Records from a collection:
- - -
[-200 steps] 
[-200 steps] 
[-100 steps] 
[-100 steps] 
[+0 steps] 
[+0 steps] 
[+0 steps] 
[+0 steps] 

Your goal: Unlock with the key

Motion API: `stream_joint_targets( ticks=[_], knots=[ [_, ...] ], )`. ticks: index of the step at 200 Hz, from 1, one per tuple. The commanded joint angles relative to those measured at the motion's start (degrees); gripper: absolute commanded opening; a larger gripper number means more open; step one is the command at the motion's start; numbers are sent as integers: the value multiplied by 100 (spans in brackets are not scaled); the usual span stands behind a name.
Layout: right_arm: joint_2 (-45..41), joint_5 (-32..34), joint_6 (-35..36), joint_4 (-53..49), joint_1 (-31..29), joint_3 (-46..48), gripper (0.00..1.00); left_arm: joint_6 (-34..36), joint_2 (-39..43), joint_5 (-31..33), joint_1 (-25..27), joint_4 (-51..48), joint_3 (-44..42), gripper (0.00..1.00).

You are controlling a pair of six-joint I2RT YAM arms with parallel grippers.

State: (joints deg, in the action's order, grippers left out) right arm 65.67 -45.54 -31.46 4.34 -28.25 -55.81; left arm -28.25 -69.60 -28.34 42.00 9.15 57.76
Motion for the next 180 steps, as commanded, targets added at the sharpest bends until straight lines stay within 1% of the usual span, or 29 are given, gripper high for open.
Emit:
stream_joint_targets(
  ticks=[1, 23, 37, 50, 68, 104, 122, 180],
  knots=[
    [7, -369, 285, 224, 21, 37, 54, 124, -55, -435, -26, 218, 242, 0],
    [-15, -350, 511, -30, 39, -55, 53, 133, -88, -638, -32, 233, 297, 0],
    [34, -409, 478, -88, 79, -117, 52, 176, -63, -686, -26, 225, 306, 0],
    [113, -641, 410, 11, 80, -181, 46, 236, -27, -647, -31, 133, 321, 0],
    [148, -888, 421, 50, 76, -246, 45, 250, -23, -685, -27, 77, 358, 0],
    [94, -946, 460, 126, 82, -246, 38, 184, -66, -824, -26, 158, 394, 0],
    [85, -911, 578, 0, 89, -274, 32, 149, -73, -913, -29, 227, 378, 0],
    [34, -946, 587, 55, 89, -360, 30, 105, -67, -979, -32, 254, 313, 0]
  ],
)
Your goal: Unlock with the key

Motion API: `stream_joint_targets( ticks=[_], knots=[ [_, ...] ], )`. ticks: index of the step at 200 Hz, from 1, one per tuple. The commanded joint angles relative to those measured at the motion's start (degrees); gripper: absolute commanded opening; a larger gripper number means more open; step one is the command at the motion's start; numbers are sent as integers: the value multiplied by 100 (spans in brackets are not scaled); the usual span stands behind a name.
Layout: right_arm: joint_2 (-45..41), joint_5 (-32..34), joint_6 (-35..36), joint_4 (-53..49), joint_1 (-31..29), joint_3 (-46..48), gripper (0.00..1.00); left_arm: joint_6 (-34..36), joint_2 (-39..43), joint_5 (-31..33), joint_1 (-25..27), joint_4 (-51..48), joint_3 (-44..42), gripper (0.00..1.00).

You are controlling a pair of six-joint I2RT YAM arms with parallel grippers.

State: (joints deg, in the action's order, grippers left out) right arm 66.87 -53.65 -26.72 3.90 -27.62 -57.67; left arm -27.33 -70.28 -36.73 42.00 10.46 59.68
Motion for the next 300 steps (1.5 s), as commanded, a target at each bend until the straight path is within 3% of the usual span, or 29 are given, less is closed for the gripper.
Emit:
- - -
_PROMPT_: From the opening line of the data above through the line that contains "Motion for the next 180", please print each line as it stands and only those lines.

_COMPLETED EXERCISE_:
[-200 steps] 
[-200 steps] 
[-100 steps] 
[-100 steps] 
[+0 steps] 
[+0 steps] 
[+0 steps] 
[+0 steps] 

Your goal: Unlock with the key

Motion API: `stream_joint_targets( ticks=[_], knots=[ [_, ...] ], )`. ticks: index of the step at 200 Hz, from 1, one per tuple. The commanded joint angles relative to those measured at the motion's start (degrees); gripper: absolute commanded opening; a larger gripper number means more open; step one is the command at the motion's start; numbers are sent as integers: the value multiplied by 100 (spans in brackets are not scaled); the usual span stands behind a name.
Layout: right_arm: joint_2 (-45..41), joint_5 (-32..34), joint_6 (-35..36), joint_4 (-53..49), joint_1 (-31..29), joint_3 (-46..48), gripper (0.00..1.00); left_arm: joint_6 (-34..36), joint_2 (-39..43), joint_5 (-31..33), joint_1 (-25..27), joint_4 (-51..48), joint_3 (-44..42), gripper (0.00..1.00).

You are controlling a pair of six-joint I2RT YAM arms with parallel grippers.

State: (joints deg, in the action's order, grippers left out) right arm 65.67 -45.54 -31.46 4.34 -28.25 -55.81; left arm -28.25 -69.60 -28.34 42.00 9.15 57.76
Motion for the next 180 steps, as commanded, targets added at the sharpest bends until straight lines stay within 1% of the usual span, or 29 are given, gripper high for open.

The output shown is complete.